Write the records out again exactly as they read, dropping any picture they hold.

#### [Records from a dataset]
□ □ □ □ □ □ □
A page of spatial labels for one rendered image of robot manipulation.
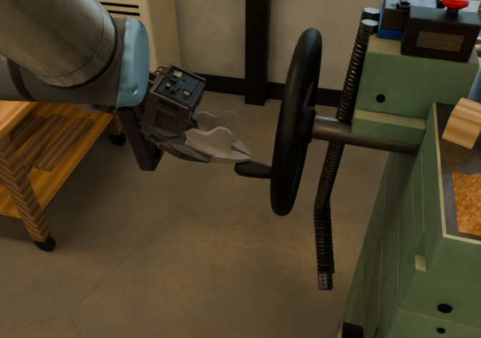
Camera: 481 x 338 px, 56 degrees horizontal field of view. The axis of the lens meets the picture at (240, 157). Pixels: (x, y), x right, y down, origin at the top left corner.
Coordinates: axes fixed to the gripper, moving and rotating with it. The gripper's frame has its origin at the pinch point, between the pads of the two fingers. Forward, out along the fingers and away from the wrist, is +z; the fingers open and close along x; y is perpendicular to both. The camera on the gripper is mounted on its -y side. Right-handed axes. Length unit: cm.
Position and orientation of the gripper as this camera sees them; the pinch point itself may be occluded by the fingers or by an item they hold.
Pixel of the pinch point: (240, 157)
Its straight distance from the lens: 62.7
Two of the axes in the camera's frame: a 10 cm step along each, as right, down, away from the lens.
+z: 9.1, 4.2, 0.4
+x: 2.6, -6.5, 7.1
□ □ □ □ □ □ □
#### [Finished exercise]
A page of spatial labels for one rendered image of robot manipulation.
Camera: 481 x 338 px, 56 degrees horizontal field of view. The axis of the lens meets the picture at (240, 157). Pixels: (x, y), x right, y down, origin at the top left corner.
Coordinates: axes fixed to the gripper, moving and rotating with it. The gripper's frame has its origin at the pinch point, between the pads of the two fingers. Forward, out along the fingers and away from the wrist, is +z; the fingers open and close along x; y is perpendicular to both. The camera on the gripper is mounted on its -y side. Right-handed axes. Length unit: cm.
Position and orientation of the gripper as this camera sees them; the pinch point itself may be occluded by the fingers or by an item they hold.
Pixel of the pinch point: (240, 157)
Its straight distance from the lens: 62.7
Two of the axes in the camera's frame: a 10 cm step along each, as right, down, away from the lens.
+z: 9.1, 4.2, 0.4
+x: 2.6, -6.5, 7.1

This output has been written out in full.